What you should do. All records must be restated word for word.

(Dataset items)
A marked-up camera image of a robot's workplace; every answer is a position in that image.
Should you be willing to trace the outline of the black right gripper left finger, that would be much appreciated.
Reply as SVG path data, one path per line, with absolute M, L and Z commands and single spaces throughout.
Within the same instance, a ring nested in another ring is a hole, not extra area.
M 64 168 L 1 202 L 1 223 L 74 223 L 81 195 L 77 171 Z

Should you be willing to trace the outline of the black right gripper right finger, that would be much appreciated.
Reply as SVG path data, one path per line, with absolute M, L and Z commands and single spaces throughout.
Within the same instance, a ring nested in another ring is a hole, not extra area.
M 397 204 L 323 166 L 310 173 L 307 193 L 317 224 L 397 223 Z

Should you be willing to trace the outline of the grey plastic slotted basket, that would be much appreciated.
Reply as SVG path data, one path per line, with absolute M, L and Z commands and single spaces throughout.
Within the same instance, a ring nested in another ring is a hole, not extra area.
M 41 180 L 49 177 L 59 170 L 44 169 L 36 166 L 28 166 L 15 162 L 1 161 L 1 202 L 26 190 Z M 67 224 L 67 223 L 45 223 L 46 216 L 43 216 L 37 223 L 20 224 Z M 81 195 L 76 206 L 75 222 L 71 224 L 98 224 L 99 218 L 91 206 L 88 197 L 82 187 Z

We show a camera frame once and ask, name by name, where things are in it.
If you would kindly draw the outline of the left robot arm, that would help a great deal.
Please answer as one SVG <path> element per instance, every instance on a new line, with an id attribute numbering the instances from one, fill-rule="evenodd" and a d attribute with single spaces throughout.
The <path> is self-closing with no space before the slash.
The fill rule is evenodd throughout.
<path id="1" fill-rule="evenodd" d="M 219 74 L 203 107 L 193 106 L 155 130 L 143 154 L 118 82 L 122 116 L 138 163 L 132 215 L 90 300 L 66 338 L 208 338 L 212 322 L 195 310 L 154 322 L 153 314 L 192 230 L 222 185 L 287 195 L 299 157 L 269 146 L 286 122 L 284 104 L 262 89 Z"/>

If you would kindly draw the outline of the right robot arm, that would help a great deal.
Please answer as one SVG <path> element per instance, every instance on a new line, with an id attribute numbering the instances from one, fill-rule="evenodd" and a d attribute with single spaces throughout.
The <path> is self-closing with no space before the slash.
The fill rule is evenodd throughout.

Answer for the task.
A marked-up camera image of a robot's workplace; every answer is a position in that image.
Should you be willing to trace the outline of the black right gripper left finger, that would be much appreciated.
Reply as SVG path data, one path per line, with absolute M, L and Z commands and single spaces throughout.
Within the same instance, a ring nested in another ring is a hole, not extra area.
M 64 168 L 1 202 L 1 223 L 74 223 L 81 195 L 77 171 Z

Should you be willing to trace the outline of the black right gripper right finger, that would be much appreciated.
Reply as SVG path data, one path per line, with absolute M, L and Z commands and single spaces throughout.
Within the same instance, a ring nested in another ring is a hole, not extra area.
M 397 204 L 323 166 L 310 173 L 307 193 L 317 224 L 397 223 Z

Should you be willing to trace the outline of the grey plastic slotted basket, that would be much appreciated.
Reply as SVG path data, one path per line, with absolute M, L and Z commands and single spaces throughout.
Within the same instance, a ring nested in another ring is a hole, not extra area.
M 41 180 L 49 177 L 59 170 L 44 169 L 36 166 L 28 166 L 15 162 L 1 161 L 1 202 L 26 190 Z M 67 224 L 67 223 L 45 223 L 46 216 L 43 216 L 37 223 L 20 224 Z M 81 195 L 76 206 L 75 222 L 71 224 L 98 224 L 99 218 L 91 206 L 88 197 L 82 187 Z

We show a camera frame once and ask, name by name, where things are in it.
If you would kindly draw the outline of the left robot arm, that would help a great deal.
Please answer as one SVG <path> element per instance, every instance on a new line, with an id attribute numbering the instances from one, fill-rule="evenodd" and a d attribute with single spaces throughout.
The <path> is self-closing with no space before the slash.
The fill rule is evenodd throughout.
<path id="1" fill-rule="evenodd" d="M 219 74 L 203 107 L 193 106 L 155 130 L 143 154 L 118 82 L 122 116 L 138 163 L 132 215 L 90 300 L 66 338 L 208 338 L 212 322 L 195 310 L 154 322 L 153 314 L 192 230 L 222 185 L 287 195 L 299 157 L 269 146 L 286 122 L 284 104 L 262 89 Z"/>

If you would kindly draw the outline of the right robot arm, that would help a great deal.
Please answer as one SVG <path> element per instance, every instance on a new line, with an id attribute numbering the instances from one, fill-rule="evenodd" and a d attribute with single spaces throughout.
The <path> is self-closing with no space before the slash.
The fill rule is evenodd throughout.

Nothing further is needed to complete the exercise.